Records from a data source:
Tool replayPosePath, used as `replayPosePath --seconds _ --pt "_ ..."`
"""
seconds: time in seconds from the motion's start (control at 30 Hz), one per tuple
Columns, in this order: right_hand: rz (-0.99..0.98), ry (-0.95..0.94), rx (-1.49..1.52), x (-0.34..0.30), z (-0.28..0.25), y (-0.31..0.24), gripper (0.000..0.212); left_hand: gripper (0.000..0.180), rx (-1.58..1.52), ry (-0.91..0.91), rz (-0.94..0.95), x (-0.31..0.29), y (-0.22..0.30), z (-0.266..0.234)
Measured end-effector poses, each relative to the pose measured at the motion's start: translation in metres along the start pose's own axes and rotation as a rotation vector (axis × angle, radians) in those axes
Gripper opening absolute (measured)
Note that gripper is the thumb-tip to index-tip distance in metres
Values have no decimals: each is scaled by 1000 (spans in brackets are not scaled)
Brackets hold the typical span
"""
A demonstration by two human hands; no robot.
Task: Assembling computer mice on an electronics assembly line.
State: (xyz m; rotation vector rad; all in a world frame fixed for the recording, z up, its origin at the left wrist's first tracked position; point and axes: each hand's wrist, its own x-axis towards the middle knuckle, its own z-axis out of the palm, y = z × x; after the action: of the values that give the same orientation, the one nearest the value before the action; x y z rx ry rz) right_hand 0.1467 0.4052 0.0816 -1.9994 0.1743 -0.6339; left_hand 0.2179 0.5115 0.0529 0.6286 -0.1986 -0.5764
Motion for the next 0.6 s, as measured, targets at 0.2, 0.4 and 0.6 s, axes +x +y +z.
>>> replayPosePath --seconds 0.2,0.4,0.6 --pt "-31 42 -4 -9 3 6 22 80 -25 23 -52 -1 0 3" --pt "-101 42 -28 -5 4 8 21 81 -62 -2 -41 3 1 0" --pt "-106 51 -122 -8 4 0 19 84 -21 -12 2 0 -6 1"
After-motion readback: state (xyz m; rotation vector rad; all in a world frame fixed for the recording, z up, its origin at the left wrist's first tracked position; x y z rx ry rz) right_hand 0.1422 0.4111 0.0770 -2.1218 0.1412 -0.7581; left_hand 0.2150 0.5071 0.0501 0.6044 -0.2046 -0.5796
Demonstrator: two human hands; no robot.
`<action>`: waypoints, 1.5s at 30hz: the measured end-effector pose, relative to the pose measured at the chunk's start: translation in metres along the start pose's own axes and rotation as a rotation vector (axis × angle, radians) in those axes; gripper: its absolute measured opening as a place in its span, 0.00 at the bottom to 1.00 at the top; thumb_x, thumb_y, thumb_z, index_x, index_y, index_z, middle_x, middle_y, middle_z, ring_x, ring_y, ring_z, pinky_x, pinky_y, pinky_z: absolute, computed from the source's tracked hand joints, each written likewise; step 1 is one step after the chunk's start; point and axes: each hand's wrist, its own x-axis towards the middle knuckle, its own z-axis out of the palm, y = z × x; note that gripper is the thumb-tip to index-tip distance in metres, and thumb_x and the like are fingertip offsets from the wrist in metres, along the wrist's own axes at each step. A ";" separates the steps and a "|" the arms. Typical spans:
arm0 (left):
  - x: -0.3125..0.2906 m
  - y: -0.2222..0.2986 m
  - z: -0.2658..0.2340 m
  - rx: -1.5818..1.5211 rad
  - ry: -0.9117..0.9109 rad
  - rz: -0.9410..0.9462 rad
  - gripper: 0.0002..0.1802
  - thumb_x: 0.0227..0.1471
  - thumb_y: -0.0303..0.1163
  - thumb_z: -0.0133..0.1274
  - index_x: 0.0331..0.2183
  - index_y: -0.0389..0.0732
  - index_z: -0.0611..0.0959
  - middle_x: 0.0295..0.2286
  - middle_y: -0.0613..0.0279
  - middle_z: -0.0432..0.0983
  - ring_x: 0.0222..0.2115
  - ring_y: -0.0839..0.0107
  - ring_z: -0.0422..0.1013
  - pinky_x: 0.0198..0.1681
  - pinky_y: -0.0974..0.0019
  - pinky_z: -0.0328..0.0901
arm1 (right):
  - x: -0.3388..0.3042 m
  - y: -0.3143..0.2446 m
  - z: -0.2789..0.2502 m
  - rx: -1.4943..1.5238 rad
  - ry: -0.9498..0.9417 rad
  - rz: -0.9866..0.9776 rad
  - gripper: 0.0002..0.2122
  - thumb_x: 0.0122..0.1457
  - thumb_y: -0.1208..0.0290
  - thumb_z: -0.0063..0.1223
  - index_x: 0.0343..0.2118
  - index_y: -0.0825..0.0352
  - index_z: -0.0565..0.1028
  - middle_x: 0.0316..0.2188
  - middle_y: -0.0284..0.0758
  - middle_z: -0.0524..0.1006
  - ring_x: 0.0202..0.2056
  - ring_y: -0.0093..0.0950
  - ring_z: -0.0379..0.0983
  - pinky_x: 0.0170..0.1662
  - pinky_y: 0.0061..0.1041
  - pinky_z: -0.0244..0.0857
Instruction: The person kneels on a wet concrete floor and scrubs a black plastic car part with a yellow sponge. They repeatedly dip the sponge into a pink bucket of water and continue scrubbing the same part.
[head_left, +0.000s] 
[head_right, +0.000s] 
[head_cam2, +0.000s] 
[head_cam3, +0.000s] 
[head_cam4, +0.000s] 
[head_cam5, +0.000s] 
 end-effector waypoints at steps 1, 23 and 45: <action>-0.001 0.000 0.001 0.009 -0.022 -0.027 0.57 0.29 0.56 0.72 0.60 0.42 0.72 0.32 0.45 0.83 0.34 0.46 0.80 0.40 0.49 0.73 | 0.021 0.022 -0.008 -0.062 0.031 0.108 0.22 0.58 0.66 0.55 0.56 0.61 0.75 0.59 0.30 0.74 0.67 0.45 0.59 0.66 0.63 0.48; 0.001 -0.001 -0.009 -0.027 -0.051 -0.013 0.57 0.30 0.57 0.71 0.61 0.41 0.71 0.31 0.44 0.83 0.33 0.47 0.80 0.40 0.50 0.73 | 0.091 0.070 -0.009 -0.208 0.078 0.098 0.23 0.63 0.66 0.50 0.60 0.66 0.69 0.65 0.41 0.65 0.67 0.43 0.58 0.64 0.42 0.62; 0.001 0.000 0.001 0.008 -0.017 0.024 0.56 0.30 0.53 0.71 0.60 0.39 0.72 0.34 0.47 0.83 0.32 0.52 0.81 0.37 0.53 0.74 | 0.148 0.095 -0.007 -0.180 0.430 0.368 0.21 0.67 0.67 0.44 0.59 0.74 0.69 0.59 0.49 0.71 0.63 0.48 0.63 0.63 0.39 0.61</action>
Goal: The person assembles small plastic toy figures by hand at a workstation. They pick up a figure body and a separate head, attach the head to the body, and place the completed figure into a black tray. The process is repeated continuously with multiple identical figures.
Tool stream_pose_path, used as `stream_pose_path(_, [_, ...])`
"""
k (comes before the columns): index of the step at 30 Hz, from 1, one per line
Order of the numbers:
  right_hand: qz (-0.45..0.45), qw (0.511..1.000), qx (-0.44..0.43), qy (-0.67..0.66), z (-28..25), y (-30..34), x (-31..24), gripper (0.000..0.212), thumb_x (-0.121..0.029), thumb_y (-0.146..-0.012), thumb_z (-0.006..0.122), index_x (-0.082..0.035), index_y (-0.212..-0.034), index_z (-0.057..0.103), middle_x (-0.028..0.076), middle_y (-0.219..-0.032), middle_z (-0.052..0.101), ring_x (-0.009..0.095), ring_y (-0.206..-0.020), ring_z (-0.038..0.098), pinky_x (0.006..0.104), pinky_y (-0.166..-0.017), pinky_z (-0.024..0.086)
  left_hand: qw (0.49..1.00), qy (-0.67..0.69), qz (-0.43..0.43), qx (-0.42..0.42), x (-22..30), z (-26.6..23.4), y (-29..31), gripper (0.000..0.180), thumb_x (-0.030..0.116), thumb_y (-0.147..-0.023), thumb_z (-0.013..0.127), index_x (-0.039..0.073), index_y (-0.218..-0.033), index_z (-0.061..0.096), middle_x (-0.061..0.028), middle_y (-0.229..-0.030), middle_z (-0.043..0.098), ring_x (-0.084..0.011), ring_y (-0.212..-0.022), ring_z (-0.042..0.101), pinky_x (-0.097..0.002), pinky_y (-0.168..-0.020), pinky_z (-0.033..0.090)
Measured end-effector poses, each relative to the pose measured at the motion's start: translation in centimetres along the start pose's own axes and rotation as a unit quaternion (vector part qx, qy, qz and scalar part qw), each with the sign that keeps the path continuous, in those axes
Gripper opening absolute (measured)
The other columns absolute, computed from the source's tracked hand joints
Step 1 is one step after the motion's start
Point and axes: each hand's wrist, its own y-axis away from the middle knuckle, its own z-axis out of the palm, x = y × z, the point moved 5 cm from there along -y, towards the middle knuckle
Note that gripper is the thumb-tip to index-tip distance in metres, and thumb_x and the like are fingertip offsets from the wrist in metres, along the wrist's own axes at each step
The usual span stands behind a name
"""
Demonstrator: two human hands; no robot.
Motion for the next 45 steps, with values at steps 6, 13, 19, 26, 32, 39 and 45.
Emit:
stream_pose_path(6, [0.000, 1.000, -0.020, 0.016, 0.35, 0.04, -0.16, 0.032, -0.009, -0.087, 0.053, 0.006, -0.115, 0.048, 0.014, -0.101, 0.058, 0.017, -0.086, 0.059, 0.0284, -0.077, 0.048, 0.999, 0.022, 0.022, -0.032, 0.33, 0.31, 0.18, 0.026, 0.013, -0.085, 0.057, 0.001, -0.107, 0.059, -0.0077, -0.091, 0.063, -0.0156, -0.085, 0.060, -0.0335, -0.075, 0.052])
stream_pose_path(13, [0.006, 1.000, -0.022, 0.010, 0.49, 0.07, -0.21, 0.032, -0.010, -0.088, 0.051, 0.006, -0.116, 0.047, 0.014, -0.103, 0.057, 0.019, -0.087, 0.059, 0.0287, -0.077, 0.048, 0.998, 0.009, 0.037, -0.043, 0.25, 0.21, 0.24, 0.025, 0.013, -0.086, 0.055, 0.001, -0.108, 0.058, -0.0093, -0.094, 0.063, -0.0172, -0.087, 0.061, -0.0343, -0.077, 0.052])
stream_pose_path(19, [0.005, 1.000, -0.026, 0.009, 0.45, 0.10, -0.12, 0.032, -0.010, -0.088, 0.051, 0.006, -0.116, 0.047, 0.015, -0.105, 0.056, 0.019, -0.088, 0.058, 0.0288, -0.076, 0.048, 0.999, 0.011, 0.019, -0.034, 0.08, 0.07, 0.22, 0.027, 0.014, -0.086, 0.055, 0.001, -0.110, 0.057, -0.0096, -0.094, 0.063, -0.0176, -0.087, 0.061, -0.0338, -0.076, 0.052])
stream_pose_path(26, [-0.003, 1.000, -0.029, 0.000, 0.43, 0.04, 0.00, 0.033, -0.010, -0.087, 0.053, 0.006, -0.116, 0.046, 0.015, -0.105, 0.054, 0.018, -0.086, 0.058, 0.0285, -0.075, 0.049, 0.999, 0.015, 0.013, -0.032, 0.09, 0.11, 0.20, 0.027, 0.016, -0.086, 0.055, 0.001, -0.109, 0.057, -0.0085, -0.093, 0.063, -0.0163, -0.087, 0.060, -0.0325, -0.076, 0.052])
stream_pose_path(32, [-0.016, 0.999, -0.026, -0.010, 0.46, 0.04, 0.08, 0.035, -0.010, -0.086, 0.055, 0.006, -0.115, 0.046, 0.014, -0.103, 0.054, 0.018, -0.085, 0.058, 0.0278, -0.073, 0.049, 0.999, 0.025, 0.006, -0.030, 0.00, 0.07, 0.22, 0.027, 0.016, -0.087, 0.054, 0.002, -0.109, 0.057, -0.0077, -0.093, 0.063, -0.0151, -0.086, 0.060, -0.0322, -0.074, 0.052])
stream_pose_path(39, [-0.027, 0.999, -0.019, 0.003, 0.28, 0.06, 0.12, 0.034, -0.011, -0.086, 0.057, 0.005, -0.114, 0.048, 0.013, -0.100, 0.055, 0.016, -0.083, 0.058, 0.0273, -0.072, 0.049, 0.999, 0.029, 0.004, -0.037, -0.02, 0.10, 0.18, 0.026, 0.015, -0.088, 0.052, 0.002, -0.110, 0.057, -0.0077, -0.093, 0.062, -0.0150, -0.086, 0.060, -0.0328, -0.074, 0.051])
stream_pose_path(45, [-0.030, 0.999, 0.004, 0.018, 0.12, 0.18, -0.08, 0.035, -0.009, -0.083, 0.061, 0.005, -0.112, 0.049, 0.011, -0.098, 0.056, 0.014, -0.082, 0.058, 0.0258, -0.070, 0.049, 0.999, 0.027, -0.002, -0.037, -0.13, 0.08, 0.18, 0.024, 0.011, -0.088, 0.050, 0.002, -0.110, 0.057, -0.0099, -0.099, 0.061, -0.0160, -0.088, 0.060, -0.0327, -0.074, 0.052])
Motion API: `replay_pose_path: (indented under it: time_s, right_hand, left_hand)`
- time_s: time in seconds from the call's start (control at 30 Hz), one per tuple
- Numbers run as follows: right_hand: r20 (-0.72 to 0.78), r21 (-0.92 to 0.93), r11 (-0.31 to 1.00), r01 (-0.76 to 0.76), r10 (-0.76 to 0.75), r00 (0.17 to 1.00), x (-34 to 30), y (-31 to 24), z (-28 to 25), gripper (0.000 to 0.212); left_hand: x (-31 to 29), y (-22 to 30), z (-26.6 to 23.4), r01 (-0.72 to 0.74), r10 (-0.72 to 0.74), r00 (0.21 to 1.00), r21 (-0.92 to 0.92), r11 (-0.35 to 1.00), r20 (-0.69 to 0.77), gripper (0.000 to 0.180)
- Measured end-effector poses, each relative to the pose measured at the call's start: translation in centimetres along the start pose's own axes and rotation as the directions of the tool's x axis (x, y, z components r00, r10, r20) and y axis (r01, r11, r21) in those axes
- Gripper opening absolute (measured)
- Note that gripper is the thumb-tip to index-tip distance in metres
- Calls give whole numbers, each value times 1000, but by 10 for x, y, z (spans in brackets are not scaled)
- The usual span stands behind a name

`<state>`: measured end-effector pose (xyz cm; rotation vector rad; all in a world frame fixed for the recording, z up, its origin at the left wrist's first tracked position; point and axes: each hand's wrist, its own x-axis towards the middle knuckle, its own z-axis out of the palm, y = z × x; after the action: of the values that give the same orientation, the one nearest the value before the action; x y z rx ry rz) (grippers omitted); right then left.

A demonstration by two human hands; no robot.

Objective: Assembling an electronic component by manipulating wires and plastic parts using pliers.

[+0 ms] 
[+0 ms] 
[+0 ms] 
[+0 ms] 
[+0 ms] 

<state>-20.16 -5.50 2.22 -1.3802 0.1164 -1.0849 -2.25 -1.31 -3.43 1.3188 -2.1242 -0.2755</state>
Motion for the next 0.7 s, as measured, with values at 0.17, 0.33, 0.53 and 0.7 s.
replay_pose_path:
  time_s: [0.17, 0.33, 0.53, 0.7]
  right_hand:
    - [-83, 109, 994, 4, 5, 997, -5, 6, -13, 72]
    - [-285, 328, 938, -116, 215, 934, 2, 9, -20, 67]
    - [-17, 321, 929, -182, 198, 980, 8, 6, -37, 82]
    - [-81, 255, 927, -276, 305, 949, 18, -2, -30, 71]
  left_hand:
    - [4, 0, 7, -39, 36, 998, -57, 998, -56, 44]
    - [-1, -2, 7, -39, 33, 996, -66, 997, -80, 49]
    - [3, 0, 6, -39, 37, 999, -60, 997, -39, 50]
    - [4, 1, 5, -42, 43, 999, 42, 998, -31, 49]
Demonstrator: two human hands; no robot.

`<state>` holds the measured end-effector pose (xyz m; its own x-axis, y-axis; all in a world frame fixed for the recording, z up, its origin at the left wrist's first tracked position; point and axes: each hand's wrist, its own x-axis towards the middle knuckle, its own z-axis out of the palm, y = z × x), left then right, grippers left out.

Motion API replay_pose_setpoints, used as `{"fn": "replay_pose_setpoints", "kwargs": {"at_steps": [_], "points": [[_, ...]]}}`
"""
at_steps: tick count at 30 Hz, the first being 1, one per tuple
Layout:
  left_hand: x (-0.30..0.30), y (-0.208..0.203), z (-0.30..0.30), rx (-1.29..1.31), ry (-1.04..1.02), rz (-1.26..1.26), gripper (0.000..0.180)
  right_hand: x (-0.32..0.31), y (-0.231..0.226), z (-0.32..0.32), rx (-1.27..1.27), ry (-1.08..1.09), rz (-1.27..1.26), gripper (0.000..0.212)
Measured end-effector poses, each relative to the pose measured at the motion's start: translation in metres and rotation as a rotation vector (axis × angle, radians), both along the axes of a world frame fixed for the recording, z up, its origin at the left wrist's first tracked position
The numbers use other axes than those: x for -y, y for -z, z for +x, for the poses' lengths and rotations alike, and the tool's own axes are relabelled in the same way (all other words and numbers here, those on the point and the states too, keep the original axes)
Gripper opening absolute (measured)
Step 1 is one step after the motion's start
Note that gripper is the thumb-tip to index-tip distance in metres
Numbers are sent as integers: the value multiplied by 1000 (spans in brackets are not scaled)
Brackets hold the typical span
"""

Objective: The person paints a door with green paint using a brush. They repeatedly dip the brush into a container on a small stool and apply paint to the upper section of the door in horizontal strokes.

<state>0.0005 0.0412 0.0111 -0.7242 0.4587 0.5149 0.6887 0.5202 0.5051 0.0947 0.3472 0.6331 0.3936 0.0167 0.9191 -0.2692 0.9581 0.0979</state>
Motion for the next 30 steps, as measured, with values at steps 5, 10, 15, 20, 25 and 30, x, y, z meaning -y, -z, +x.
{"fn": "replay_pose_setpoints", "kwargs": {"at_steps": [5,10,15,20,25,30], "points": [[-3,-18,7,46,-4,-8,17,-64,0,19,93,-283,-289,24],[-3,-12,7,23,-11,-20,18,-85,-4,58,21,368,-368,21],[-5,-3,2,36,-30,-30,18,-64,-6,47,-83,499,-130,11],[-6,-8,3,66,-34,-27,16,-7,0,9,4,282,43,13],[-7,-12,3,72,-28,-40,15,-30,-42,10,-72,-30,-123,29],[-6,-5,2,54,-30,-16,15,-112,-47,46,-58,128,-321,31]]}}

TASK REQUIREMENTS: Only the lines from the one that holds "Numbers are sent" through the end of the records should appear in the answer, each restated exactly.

PROBLEM SOLUTION:
Numbers are sent as integers: the value multiplied by 1000 (spans in brackets are not scaled)
Brackets hold the typical span
"""

Objective: The person paints a door with green paint using a brush. They repeatedly dip the brush into a container on a small stool and apply paint to the upper section of the door in horizontal strokes.

<state>0.0005 0.0412 0.0111 -0.7242 0.4587 0.5149 0.6887 0.5202 0.5051 0.0947 0.3472 0.6331 0.3936 0.0167 0.9191 -0.2692 0.9581 0.0979</state>
Motion for the next 30 steps, as measured, with values at steps 5, 10, 15, 20, 25 and 30, x, y, z meaning -y, -z, +x.
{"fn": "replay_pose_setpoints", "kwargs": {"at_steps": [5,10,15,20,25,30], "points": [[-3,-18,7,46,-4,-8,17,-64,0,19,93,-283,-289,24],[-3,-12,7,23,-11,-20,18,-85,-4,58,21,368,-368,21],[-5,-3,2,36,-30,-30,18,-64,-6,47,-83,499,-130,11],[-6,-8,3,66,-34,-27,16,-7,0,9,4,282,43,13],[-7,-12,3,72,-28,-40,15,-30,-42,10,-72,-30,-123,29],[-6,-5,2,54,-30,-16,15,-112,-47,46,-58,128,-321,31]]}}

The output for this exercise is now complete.